О, моя любовь! За что ты заставила меня так страдать? За что ты отпустила меня в эту чертову жизнь одного? И почему ты так нагло смотришь в мои глаза?

Звезда не отвечала мне. Она молчала. Тяжелее этого молчания была лишь только моя любовь, предназначенная никому.

Что я должен был почувствовать в этот миг? Что мне нужно было сделать, чтобы ее вернуть? Неужели нет способов оживить ее? Мою Катрину…

И вот я снова сходил с ума. Я снова хотел себе крылья, но именно те, что когда-то дарила мне эта женщина. Что мне сделать, чтобы увидеть ее?

Чем мне пожертвовать, чтобы светить с ней рядом?

Я не спал и не ел. Думал лишь о Катрине.

И, наконец, мне пришел ответ. Каким же я был дураком…

Каким же я был глупцом! Каким же я был слепым!
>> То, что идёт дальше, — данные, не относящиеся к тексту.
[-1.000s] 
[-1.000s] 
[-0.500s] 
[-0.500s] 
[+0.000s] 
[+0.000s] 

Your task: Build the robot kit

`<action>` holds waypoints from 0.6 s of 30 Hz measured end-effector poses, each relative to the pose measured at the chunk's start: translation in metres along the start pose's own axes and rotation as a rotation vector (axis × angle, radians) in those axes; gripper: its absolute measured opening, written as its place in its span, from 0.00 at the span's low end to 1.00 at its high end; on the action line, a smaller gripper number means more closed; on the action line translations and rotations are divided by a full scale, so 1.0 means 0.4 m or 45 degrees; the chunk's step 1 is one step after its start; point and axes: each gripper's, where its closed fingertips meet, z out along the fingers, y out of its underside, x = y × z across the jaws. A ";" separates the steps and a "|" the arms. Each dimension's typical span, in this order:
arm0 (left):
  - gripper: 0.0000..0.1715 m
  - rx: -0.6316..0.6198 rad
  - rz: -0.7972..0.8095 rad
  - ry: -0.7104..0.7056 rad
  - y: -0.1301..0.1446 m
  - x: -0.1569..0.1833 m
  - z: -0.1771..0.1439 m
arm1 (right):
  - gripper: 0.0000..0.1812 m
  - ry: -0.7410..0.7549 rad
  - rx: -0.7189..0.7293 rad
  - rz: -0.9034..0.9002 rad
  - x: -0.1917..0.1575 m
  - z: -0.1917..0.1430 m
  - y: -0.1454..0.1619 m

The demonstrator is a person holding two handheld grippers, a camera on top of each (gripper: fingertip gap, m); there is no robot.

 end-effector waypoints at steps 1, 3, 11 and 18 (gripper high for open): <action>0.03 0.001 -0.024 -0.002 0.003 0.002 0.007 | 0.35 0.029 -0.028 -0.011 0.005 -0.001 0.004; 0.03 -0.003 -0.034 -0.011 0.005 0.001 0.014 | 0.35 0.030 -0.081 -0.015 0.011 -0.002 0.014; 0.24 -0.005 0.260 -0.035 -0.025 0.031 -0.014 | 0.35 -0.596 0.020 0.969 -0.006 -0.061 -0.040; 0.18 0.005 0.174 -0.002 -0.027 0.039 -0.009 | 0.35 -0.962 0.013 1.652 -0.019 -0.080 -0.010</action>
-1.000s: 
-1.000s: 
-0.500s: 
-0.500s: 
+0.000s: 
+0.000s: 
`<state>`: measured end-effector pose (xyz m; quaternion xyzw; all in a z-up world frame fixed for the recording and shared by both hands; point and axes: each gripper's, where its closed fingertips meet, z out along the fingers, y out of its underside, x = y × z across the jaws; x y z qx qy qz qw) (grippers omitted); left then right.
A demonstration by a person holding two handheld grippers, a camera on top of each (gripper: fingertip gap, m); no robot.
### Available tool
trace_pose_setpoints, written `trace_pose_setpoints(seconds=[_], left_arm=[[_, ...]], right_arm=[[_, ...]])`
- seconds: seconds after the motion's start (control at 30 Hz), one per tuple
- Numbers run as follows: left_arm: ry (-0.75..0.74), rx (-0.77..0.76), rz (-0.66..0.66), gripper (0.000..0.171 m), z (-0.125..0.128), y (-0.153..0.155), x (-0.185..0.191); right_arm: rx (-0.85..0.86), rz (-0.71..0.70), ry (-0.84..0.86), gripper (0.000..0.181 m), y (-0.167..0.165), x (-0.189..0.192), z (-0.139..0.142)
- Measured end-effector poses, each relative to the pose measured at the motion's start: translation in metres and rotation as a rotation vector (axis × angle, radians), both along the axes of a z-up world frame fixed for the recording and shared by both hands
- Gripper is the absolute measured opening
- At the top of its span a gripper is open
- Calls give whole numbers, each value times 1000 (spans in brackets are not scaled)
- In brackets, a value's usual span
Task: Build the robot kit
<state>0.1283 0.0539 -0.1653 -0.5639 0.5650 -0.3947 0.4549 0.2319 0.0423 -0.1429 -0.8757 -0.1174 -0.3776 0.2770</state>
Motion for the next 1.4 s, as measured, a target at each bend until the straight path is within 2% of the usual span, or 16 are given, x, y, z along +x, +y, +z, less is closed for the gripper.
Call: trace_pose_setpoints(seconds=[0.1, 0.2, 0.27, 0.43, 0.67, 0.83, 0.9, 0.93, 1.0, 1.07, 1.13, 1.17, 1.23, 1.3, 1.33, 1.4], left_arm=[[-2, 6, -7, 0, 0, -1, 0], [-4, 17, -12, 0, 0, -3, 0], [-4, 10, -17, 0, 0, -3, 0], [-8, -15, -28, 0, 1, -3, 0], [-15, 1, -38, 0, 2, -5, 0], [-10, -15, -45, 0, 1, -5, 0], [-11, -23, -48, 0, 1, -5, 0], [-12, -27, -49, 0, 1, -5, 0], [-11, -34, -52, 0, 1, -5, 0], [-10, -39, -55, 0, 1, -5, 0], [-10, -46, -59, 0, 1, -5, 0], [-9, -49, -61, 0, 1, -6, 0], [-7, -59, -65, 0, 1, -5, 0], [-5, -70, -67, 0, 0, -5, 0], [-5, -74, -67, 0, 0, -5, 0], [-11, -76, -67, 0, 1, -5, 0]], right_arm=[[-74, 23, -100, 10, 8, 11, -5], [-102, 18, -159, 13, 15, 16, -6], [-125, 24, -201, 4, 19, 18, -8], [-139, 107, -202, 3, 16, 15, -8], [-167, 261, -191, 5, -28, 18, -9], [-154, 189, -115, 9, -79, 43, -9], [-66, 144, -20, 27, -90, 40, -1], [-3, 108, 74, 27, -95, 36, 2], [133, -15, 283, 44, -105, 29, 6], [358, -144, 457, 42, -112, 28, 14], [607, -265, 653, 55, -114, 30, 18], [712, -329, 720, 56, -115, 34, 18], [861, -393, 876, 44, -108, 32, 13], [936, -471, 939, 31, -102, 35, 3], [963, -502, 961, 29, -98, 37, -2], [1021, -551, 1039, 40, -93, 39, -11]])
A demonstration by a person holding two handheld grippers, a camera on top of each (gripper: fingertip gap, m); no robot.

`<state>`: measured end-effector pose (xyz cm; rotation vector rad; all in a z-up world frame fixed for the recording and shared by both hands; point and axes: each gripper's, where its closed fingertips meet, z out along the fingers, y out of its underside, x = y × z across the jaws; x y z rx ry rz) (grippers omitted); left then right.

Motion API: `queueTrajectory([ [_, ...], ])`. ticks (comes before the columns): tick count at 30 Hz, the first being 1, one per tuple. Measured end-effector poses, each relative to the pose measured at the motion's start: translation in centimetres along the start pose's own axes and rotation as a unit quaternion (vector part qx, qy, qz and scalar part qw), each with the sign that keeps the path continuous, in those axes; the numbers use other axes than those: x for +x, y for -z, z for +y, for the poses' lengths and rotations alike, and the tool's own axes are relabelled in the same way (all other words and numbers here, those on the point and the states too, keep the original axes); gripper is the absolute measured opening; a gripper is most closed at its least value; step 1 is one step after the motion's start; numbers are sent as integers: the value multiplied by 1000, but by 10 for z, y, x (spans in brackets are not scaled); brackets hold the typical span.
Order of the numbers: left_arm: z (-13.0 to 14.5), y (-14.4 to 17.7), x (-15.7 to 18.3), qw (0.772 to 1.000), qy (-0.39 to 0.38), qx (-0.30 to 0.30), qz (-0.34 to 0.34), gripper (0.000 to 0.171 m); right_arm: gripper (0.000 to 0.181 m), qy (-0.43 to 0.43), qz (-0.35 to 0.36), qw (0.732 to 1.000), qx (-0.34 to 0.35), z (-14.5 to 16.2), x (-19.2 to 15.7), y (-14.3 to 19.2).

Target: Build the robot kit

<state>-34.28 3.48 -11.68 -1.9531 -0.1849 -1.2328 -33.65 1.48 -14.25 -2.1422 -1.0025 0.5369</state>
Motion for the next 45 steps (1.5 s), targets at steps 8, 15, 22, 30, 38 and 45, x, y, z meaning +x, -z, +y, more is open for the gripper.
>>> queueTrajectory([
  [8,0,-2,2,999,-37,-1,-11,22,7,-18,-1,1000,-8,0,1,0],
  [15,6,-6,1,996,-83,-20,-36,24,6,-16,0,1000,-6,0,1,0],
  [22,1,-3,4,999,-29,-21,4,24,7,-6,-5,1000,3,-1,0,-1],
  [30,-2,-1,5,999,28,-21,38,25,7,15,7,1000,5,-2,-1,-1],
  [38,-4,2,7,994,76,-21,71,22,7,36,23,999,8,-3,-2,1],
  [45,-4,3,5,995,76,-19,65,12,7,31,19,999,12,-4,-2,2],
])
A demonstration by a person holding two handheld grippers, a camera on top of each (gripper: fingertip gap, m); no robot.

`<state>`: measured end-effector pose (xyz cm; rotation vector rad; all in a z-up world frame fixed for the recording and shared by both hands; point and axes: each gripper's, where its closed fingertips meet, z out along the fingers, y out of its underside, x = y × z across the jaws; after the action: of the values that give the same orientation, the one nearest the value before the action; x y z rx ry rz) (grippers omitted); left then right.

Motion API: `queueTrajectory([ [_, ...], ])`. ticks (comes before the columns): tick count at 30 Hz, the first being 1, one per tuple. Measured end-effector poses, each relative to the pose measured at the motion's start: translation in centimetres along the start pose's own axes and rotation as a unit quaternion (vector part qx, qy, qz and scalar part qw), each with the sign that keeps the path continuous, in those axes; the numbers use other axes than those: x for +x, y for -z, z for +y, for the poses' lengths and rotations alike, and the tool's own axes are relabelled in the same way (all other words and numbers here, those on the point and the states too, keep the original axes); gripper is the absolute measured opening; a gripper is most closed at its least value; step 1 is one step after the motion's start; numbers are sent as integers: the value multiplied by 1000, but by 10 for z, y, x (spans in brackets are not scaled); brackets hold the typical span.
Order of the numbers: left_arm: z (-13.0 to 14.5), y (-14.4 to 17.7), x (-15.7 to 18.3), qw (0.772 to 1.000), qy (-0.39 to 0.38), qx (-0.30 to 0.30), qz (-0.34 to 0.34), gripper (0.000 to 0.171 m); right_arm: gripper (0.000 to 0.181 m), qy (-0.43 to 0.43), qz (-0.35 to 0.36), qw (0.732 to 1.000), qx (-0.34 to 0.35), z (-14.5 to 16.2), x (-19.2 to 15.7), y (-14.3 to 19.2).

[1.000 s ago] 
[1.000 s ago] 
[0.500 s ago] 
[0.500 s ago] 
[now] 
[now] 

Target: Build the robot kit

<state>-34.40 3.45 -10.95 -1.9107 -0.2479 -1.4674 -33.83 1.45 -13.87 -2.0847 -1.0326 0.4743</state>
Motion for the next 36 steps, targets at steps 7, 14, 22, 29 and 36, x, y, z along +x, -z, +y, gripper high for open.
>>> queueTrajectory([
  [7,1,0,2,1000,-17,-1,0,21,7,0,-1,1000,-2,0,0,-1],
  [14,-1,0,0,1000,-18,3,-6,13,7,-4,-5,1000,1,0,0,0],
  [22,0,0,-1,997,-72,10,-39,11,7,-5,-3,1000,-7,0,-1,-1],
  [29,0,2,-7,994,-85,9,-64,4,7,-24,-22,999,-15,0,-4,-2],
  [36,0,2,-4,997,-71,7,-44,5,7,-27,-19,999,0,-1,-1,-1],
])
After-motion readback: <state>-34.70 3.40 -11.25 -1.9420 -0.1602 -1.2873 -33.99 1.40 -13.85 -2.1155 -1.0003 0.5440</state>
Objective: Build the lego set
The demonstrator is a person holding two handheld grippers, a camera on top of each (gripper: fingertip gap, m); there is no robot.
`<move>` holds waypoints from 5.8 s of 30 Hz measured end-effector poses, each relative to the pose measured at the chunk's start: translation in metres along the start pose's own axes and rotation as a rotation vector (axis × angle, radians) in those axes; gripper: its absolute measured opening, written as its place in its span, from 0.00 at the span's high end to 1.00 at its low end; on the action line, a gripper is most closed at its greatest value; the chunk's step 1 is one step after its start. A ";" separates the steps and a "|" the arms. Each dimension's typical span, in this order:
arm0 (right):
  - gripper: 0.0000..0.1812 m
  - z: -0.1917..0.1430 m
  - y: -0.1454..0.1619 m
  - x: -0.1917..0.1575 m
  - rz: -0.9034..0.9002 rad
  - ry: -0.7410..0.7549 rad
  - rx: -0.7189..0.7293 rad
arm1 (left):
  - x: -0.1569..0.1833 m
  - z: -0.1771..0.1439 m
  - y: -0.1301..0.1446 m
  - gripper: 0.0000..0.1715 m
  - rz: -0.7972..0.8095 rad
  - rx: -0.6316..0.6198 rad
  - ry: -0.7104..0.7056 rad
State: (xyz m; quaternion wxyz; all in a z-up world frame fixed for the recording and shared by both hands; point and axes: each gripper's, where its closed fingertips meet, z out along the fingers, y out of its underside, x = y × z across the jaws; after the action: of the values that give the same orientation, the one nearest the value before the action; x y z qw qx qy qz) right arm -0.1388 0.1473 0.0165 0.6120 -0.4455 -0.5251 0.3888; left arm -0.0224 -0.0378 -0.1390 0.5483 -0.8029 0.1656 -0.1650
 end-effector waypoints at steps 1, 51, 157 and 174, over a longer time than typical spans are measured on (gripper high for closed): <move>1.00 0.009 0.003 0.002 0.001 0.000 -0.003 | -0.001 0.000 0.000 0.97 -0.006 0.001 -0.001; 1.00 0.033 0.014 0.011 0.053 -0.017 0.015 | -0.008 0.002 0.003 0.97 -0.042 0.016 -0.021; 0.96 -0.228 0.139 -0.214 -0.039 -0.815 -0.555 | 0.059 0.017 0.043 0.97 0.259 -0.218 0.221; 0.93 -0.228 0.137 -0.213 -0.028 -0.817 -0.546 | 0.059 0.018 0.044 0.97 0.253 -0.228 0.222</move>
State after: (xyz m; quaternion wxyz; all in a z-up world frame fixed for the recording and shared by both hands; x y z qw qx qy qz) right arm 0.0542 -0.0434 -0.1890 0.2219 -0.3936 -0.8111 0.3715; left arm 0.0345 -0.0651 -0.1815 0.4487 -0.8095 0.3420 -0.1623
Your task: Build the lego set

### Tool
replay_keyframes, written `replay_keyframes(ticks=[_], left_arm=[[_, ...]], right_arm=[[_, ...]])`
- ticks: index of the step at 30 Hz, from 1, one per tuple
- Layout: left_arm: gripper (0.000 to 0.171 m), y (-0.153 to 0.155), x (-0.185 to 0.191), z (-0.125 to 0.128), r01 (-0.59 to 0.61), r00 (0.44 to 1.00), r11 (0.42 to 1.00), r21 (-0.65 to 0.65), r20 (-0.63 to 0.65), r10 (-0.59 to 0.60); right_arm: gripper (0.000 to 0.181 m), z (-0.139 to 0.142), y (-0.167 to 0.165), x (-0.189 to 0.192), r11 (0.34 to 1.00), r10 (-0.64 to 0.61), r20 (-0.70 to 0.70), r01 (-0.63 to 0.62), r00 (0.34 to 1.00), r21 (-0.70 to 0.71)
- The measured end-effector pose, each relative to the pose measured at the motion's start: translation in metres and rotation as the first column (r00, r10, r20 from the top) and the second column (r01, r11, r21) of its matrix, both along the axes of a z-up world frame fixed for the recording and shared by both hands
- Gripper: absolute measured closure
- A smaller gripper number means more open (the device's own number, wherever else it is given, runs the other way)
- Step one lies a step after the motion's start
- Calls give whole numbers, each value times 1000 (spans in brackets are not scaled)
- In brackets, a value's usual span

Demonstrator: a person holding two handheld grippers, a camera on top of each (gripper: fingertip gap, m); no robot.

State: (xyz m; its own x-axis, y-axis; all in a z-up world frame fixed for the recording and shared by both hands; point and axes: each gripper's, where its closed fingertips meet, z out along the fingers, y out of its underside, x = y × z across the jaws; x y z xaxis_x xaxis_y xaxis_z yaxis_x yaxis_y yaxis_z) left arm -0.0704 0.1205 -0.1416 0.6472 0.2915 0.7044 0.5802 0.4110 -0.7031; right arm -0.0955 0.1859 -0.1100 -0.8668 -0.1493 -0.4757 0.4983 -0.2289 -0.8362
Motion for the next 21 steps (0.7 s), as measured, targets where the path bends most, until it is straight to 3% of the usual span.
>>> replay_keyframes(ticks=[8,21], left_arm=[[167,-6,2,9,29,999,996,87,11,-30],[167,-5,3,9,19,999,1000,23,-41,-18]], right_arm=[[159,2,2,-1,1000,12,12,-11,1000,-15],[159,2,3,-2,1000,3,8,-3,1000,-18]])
Как дорого мне обошлись мои ошибки!

Все эти годы, что мы были вместе с моей Катриной, я был один! Один! И больше никого…

Кто она? Откуда я взял ее образ?

Я выдумал ее. Я написал ее. Я оживил тот образ, в который когда-то был так влюблен, что никакие чувства не могли затмить ее явления. Она пришла ко мне – моя Катрина! – она пришла мне в голову и стала явью!

Все наши поцелуи, все наши с ней прогулки и наши ночи – все это строки моего романа… Какие же чувства я в них вложил, чтобы почувствовать наши встречи? Каким же нужно быть обреченным человеком, чтобы пол жизни любить слова?

А ведь слова эти значили больше, чем весь остальной мир…

А крылья? О Боги! Где мои крылья!

За что судьба сыграла эту шутку? За какие такие грехи я обречен на подобного рода муки? Любовь моя – настоящая! А Катрины нет.

Она – лишь текст, написанный моей рукой. Иллюзия моей тщеславной головы. Галлюцинация, которую я чувствую сильнее пущих. Ее касания были теплыми, ее глаза реальнее, чем у всех других. Сам я более нереален, чем вся она. Вся! От кончиков пальцев ног до ее ароматных волос!

Какого же осознать, что ты теряешь человека дважды? Какого же быть безумцем, поверившим в обман?

Душа моя болит, как никогда. Я плачу и пишу вам эти строки.

Но я уже решил… я все решил.

Мне нет счастья среди людей, и никогда не будет. Мое счастье там, на небе, светит изумрудной звездой и звонко смеется. Ее бесподобный смех… Я готов лишиться всего, лишь бы снова его услышать. Чтобы вновь коснуться ее руки. Хоть на мгновенье, на одно неуловимое мгновенье…

Что такое жизнь без Катрины по сравнению с мгновеньем с ней?

Мое тело найдут бездыханным. Эти строки – мои последние слова.

И все же любовь существует! И все же она прекрасна!

Я пожелал бы, чтобы каждый нашел такую же, как мы с Катриной! Пускай навеянную безумием, но настоящую! А мне пора, путь мой будет далеким, но честным, а лежит он к моей любви.

Мне стало легко, потому что с языка моего соскользнуло то самое слово – Катрина.